[Exercise data — start]

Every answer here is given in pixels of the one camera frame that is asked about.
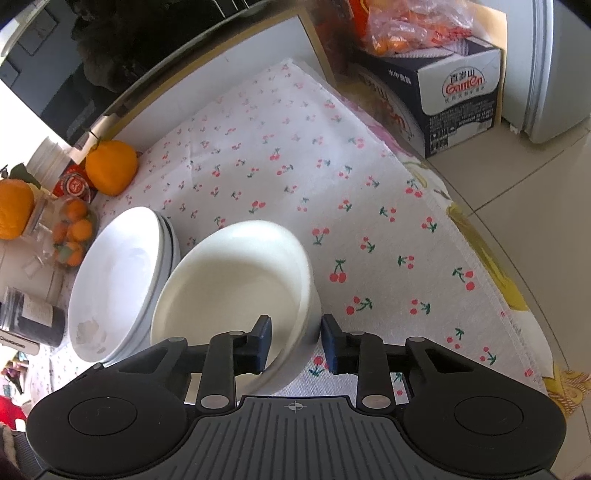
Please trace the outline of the silver refrigerator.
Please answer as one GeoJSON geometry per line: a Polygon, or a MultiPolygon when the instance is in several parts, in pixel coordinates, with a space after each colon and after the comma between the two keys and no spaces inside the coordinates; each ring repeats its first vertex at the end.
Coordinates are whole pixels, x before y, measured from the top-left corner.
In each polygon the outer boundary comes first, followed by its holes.
{"type": "Polygon", "coordinates": [[[590,117],[590,28],[560,1],[483,1],[506,14],[503,113],[535,144],[590,117]]]}

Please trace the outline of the cherry print tablecloth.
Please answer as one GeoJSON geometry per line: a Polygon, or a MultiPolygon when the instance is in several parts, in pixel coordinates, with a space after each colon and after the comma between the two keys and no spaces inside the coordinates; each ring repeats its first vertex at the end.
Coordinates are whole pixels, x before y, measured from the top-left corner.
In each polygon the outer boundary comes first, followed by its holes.
{"type": "Polygon", "coordinates": [[[535,389],[551,373],[541,328],[444,183],[303,64],[271,66],[191,115],[95,204],[104,222],[154,209],[183,254],[242,221],[280,224],[342,328],[423,336],[535,389]]]}

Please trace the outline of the plastic bag of oranges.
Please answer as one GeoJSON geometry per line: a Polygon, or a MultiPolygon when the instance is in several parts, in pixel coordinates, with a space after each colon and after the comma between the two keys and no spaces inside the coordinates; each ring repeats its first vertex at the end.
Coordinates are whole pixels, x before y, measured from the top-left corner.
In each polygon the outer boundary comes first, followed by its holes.
{"type": "Polygon", "coordinates": [[[378,57],[440,48],[472,35],[467,1],[369,1],[363,45],[378,57]]]}

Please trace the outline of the small white bowl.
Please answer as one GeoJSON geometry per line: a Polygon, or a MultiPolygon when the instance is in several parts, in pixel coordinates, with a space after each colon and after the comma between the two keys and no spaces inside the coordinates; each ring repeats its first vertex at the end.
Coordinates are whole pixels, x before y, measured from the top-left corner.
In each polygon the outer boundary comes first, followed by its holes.
{"type": "Polygon", "coordinates": [[[297,379],[315,352],[322,305],[314,277],[271,283],[263,315],[271,319],[270,353],[266,370],[252,383],[252,393],[273,395],[297,379]]]}

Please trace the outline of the wooden framed white shelf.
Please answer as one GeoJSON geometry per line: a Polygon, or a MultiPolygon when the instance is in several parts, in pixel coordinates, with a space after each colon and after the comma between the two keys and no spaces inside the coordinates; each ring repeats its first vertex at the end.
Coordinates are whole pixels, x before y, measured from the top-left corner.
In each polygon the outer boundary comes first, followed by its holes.
{"type": "Polygon", "coordinates": [[[287,58],[337,83],[307,6],[273,1],[163,64],[97,120],[83,146],[117,139],[142,152],[231,88],[287,58]]]}

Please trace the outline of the large cream bowl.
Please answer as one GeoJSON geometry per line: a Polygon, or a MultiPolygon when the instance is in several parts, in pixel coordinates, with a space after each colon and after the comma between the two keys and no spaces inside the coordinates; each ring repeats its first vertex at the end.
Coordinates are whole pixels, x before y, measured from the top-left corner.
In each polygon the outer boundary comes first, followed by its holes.
{"type": "MultiPolygon", "coordinates": [[[[239,222],[193,247],[160,293],[151,344],[183,337],[200,345],[216,334],[252,330],[263,315],[270,284],[280,281],[279,227],[263,220],[239,222]]],[[[259,375],[239,376],[238,394],[259,395],[252,393],[259,375]]]]}

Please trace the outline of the black microwave oven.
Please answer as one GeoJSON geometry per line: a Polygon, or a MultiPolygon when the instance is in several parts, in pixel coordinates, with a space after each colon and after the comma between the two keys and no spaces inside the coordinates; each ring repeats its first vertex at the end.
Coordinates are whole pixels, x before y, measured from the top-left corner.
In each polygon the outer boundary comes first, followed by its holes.
{"type": "Polygon", "coordinates": [[[5,1],[1,80],[73,145],[168,64],[263,1],[5,1]]]}

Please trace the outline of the glass jar of tangerines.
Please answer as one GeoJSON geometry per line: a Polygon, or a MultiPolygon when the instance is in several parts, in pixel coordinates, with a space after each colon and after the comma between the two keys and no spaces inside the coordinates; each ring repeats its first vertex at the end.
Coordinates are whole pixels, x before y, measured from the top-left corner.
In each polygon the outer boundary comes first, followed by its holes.
{"type": "Polygon", "coordinates": [[[98,217],[88,202],[74,196],[42,194],[37,200],[22,238],[32,249],[25,272],[42,267],[76,269],[98,231],[98,217]]]}

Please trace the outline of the large orange on jar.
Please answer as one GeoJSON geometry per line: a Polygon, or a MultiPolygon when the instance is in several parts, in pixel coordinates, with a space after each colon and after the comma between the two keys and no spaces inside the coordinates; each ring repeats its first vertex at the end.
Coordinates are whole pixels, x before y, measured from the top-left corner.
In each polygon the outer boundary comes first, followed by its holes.
{"type": "Polygon", "coordinates": [[[1,176],[0,236],[14,240],[22,235],[41,195],[40,183],[20,163],[1,176]]]}

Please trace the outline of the Ganten water carton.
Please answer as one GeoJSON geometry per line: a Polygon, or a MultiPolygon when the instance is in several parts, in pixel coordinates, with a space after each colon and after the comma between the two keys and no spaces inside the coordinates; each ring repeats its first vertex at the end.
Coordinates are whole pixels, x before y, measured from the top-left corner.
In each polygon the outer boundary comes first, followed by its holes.
{"type": "Polygon", "coordinates": [[[503,51],[482,39],[393,57],[358,50],[349,66],[384,102],[389,124],[424,158],[496,123],[503,51]]]}

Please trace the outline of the red cardboard box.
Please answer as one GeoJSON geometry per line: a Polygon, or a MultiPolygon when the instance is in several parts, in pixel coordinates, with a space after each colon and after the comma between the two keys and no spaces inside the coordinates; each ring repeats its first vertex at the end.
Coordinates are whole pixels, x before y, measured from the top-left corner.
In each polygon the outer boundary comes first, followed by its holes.
{"type": "Polygon", "coordinates": [[[312,1],[311,13],[318,38],[329,59],[341,61],[349,50],[363,48],[368,29],[370,1],[312,1]]]}

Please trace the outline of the blue patterned plate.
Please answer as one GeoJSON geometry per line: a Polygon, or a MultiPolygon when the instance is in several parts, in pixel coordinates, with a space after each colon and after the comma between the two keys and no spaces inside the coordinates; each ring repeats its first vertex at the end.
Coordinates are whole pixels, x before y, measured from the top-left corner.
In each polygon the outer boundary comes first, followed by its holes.
{"type": "Polygon", "coordinates": [[[156,304],[166,281],[180,261],[180,248],[171,224],[160,213],[156,212],[155,215],[160,222],[163,234],[163,260],[156,277],[156,284],[152,289],[145,312],[131,329],[129,338],[106,359],[107,364],[123,360],[150,346],[152,317],[156,304]]]}

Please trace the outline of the jar of black contents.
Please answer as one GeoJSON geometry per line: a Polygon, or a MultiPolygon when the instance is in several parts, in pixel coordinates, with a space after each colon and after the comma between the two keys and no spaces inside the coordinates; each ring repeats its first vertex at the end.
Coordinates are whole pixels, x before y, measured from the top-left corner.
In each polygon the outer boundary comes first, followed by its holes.
{"type": "Polygon", "coordinates": [[[65,312],[45,300],[8,287],[1,302],[1,329],[19,337],[59,347],[65,333],[65,312]]]}

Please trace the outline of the white kitchen appliance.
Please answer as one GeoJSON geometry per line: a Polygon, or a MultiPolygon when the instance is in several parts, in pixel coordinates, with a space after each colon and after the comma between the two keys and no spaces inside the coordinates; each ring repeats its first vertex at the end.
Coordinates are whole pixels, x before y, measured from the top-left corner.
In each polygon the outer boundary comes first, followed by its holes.
{"type": "Polygon", "coordinates": [[[54,259],[53,226],[58,222],[58,200],[42,192],[23,234],[1,241],[1,295],[8,287],[55,304],[65,270],[54,259]]]}

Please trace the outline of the pink floral undercloth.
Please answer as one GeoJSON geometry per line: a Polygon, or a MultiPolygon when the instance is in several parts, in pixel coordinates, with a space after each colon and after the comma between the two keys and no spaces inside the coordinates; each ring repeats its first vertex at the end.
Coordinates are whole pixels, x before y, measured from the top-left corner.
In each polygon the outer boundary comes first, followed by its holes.
{"type": "Polygon", "coordinates": [[[534,178],[569,148],[590,134],[577,125],[557,139],[534,145],[501,124],[431,160],[414,156],[409,144],[378,121],[370,129],[399,157],[421,185],[430,189],[438,204],[462,235],[502,293],[528,339],[550,397],[566,416],[590,408],[590,371],[572,370],[559,346],[541,296],[518,269],[498,235],[485,223],[484,211],[498,204],[518,186],[534,178]]]}

[Exercise data — finish]

Exercise requirements - Please show each line in the records above that contains "black".

Answer area -
Please trace the outline of the black microwave oven.
Please trace the outline of the jar of black contents.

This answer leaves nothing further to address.